Tip 7: Cross cutting is best done with duct tape

The cross cut is perpendicular to the grain of the plywood, and even the sharpest blade easily leaves behind chips. This a big problem, The best decision which, buy a disc for cutting laminate, which we wrote about above. However, you can perform this task using other disks. To do this, stick adhesive tape on both sides of the cut line. It will prevent the formation of chips.

You need to remove it carefully, pull it in the direction perpendicular to the cut (see photo below) so as not to damage the chipboard laminating coating.

And one last piece of advice. If you need to cut expensive material from the front side, cover the saw platform with duct tape so that it does not leave scratches on the surface of the sheet.

How to cut laminated chipboard, chipboard without chips?

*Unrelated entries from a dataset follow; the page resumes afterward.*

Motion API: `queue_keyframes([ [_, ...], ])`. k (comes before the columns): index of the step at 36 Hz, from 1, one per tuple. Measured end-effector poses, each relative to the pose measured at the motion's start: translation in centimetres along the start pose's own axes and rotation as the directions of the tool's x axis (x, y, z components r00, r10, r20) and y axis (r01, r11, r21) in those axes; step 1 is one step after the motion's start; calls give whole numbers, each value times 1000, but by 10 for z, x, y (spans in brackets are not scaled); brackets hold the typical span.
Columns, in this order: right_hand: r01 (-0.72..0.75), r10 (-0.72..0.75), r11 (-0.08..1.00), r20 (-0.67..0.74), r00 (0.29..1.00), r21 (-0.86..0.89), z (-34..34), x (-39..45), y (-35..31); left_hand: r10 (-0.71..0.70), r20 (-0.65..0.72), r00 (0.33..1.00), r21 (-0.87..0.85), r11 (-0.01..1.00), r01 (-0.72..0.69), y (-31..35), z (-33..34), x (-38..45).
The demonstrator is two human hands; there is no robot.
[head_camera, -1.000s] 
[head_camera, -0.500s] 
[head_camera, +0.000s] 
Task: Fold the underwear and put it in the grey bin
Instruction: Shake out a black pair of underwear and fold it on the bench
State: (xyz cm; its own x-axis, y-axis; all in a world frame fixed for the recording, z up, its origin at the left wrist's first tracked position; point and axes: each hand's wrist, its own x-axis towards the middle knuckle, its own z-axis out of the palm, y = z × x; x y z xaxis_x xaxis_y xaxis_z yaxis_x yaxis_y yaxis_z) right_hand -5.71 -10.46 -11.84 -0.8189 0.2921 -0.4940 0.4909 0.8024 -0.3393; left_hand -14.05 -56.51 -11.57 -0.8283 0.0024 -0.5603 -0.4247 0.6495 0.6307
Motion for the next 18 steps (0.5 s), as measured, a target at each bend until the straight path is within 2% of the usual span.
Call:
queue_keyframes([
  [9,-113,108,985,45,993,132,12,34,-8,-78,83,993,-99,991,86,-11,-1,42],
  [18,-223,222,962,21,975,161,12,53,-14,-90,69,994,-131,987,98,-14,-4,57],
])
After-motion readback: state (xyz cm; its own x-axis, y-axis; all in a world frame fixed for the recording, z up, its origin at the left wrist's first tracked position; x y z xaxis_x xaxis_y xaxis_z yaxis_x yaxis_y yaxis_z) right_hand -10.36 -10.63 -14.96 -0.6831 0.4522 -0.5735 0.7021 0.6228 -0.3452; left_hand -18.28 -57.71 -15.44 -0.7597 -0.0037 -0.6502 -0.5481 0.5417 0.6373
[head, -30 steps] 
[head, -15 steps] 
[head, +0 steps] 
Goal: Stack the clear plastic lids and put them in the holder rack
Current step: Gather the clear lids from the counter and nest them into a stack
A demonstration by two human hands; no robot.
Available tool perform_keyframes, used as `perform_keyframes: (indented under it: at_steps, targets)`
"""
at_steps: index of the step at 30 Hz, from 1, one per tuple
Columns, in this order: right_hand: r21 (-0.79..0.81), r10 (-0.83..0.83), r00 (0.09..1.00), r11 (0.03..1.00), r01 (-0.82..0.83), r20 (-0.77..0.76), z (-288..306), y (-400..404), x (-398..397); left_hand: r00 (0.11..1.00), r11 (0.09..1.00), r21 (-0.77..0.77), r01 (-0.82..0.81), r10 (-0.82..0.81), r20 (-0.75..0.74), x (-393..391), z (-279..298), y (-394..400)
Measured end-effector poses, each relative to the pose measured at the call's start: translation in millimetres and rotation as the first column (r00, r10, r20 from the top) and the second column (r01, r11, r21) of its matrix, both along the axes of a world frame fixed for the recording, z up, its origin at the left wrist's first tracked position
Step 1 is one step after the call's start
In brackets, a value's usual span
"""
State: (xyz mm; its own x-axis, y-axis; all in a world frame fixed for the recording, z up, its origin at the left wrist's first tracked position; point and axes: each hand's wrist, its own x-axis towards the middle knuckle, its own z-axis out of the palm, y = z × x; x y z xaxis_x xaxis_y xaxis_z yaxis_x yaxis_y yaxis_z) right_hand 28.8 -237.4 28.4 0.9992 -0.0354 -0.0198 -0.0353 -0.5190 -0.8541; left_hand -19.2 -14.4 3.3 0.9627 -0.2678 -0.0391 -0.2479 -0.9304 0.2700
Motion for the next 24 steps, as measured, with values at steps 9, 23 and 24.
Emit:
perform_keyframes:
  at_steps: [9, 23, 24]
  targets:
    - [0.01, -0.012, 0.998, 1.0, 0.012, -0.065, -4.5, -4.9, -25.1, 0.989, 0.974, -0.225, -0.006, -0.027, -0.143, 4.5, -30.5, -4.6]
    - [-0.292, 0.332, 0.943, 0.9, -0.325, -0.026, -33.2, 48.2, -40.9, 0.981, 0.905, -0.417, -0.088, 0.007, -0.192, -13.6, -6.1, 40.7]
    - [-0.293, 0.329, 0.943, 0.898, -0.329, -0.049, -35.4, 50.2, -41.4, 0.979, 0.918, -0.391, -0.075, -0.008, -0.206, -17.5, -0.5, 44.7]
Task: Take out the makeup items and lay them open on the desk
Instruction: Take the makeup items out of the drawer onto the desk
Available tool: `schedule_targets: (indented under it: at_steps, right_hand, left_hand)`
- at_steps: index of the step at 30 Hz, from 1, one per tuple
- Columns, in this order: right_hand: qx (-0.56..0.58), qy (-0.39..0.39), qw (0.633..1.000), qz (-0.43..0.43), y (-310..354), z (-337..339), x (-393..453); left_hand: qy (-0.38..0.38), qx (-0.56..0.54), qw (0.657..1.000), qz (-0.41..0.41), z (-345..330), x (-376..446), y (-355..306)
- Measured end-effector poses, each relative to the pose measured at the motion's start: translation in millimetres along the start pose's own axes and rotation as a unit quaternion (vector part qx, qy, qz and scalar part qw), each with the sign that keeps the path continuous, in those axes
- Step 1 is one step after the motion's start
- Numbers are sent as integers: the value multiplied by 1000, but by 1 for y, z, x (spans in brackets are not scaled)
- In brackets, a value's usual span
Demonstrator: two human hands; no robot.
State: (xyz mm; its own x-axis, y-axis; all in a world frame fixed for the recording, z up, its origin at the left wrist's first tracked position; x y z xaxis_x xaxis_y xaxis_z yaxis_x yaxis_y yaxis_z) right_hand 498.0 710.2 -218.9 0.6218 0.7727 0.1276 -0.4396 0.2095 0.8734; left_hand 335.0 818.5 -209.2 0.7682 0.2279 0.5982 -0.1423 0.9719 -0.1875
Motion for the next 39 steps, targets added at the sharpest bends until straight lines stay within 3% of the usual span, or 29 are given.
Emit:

How to repair chips after cutting?

(10+)

Tell me, please, how to cut laminated chipboard, chipboard without chips?

Question:

When making furniture, you have to saw chipboard. Chipboard does not like this very much - it crumbles. Chips form along the edge. How to cut chipboard without chips or repair chips?

Answer:

.

But if you plan to use laminated chipboard whitewashed, then this method is not suitable. It is necessary to cut so that there are no chips. Sawing so that there are no chips without special equipment is quite difficult. A circular saw not only crumbles the edge, but can split the laminating coating half a meter along the plate. And any other tool gives an edge even worse.

Rumor has it that chipboard can be sawn without chipping with a hacksaw with a very fine tooth, or even with a jigsaw with a metal file with a very fine tooth. But I don't get out.

I saw chipboard, if you need to get a good edge, like this: I mark out - I draw lines along which the cut will go. I put a metal ruler along the line. I secure it with clamps. I cut the laminating coating with a cutter along the lines of the intended cut. The cut is made deep enough and wide (slightly wider than a hacksaw or circular disc). I run the cutter along the iron ruler several times until I cut through the coating completely. I do this on both sides. It is very important to mark correctly so that the markup above and the markup below match. After that, I already drink, usually hand saw on wood. But he already got used to getting into the slot with a circular.